Alec Muffett Profile picture
Jul 7, 2018 23 tweets 9 min read Twitter logo Read on Twitter
Regards #Article13, I wrote up a little command-line false-positive emulator; it tests 10 million events with a test (for copyrighted material, abusive material, whatever) that is 99.5% accurate, with a rate of 1-in-10,000 items actually being bad.
For that scenario - all of which inputs are tuneable - you can see that we'd typically be making about 50,000 people very upset, by miscategorising them as copyright thieves or perpetrators of abuse:
But let's vary the stats: @neilturkewitz is pushing a 2017 post by very respected fellow geek and expert @paulvixie in which Paul speaks encouragingly about a 1-to-2% error rate; let's split the difference, use 1.5% errors, ie: 98.5% accuracy:…
Leaving everything else the same, we have now tripled the number of innocent people that we annoy with our filtering, raising it to ~150,000 daily; in exchange we stop about 990 badnesses per day.
Let's be blunt: We make victims of, or annoy, about 150-thousand people each day, in order to prevent less than 1000 infringements, if we use these numbers. The only other number that we can mess with "is the rate of badness", because the number of uploads is what defines "scale"
So let's do that: let's assume that the problem (eg: copyright infringement) is very much WORSE than 1-upload-in-10,000; instead let's make it 1 in 500. What happens? This is what happens: you still upset 150,000 people, but you catch nearly 20,000 infringements.
If 1 in every 500 uploads are badness (infringing, whatever) then you annoy 150,000 people for every 20,000 uploads you prevent; that's still 7.5 people you annoy for every copyright infringement that you prevent. BUT what if the problem is LESS BAD than 1 in 10,000 ?
I was at a museum yesterday, and I uploaded more than 50 pictures which (as a private individual) I'm free to share; the vast majority of uploads to Facebook by its 2 billion users will be "original content" of varying forms, stuff that only the account-holder really cares about.
So let's go with an entirely arbitrary guess of 1-in-33,333 rate of badness - that amongst every 33,333 pictures of hipsters vomiting, of "look at this sandwich" and of "here's my cute cat", there's only 1 copyrighted work. What then?
What happens is that you still piss-off 150,000 people, but your returns are really low - you prevent only about 300 badnesses in exchange; at which point you really have to start asking about the cost/benefit ratios.

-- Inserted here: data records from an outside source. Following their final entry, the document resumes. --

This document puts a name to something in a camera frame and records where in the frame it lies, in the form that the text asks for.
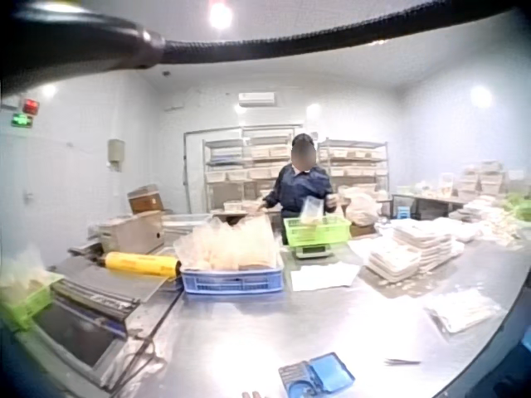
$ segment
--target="green bin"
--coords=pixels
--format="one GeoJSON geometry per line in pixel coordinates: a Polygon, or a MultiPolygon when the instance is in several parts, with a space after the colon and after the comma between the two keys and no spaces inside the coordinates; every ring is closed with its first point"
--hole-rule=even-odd
{"type": "Polygon", "coordinates": [[[4,312],[10,320],[24,330],[27,330],[31,326],[33,315],[36,315],[51,303],[50,285],[63,278],[63,275],[60,274],[54,274],[52,272],[48,274],[49,279],[46,284],[31,294],[28,294],[20,303],[2,304],[4,312]]]}
{"type": "Polygon", "coordinates": [[[300,218],[284,219],[285,233],[290,247],[329,245],[350,239],[350,221],[329,215],[315,226],[300,223],[300,218]]]}

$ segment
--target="air conditioner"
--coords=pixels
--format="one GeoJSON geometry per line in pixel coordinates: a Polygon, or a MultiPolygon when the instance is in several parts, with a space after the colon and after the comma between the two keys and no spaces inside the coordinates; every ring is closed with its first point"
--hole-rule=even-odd
{"type": "Polygon", "coordinates": [[[275,93],[240,93],[238,103],[242,108],[253,106],[275,106],[275,93]]]}

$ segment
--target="exit sign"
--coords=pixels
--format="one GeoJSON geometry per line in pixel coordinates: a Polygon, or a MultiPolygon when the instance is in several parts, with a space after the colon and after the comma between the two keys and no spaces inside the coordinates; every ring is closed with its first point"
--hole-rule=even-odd
{"type": "Polygon", "coordinates": [[[33,117],[27,114],[13,114],[11,126],[30,128],[33,125],[33,117]]]}

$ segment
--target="white wall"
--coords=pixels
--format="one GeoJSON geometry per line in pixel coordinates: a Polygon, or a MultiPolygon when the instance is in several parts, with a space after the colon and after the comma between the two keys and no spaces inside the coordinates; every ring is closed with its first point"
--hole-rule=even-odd
{"type": "Polygon", "coordinates": [[[410,183],[436,183],[441,172],[460,173],[467,164],[490,159],[531,172],[531,50],[522,42],[505,44],[406,93],[410,183]],[[490,108],[472,104],[470,90],[477,85],[491,92],[490,108]]]}
{"type": "Polygon", "coordinates": [[[129,212],[126,192],[150,182],[160,106],[137,73],[65,80],[40,101],[32,129],[0,113],[2,256],[35,244],[49,265],[81,243],[87,226],[129,212]],[[125,141],[123,172],[107,168],[107,140],[125,141]]]}
{"type": "MultiPolygon", "coordinates": [[[[391,92],[326,80],[322,77],[272,76],[227,82],[177,92],[164,100],[163,107],[177,108],[163,113],[156,148],[155,181],[165,206],[186,212],[183,186],[183,135],[188,131],[238,126],[240,124],[304,123],[321,138],[388,141],[392,164],[392,187],[409,178],[410,145],[402,131],[402,110],[391,92]],[[278,94],[278,106],[234,110],[242,91],[271,90],[278,94]],[[317,119],[306,118],[309,104],[321,105],[317,119]]],[[[189,165],[199,167],[200,158],[189,165]]]]}

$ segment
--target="red light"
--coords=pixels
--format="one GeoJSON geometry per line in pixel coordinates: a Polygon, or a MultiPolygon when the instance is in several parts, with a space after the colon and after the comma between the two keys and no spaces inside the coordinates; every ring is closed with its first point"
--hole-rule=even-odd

If you want to play with the code:…
This sort of math might be useful to @Senficon, I suppose, especially in relation to the thread at
I would _REALLY_ love to have some little javascript toy with a slider for test accuracy, some input box for 1-in-N badness rate, and then have the four buckets broken out for visualisation; but I am a backend coder and my JS-fu is weak.
And in case it's not obvious, I take issue with @paulvixie's somewhat glib assertion that "Simple procedures can be readily adopted to address the relatively small number of false positives" - for the reasons that I demonstrate above, & also in this essay:…
One last little addendum: let's go back to a badness rate of 1-in-10000, but let's drop the test accuracy to a more plausible 90%, what happens? Answer: you piss off nearly 1 million people per day, to prevent about 900 infringements.

Have a nice saturday!
This thread has been nicely unrolled at… for easier reading in web browsers.
This is a cute way to phrase some of the results:
Revisiting the above: let's assume the test is has a Vixie-like accuracy of 98.5% & that BADNESS IS REALLY PREVALENT: 1 in every 500 uploads are bad.

What happens each day?
- you annoy 150,000 innocents
- & stop 17900 badnesses
- 300 badnesses SURVIVE THE FILTER

Is this good?
HYPOTHETICAL: How much badness do you need, with a 98.5%-accurate test, for the False-Positive-Rate (loss) to EQUAL the Block-Rate (gain)?

Answer: about 1 in 67 postings have to be "bad" in order to break even (ignoring costs of overhead, power, CPU, etc)
…at that point you are making as many bad guys unhappy, as good guys.

Probably, nobody is happy.
HYPOTHETICAL #2 — "…but Alec, what if you are a smaller content-sharing platform and only get 10,000 new pieces of content per day?"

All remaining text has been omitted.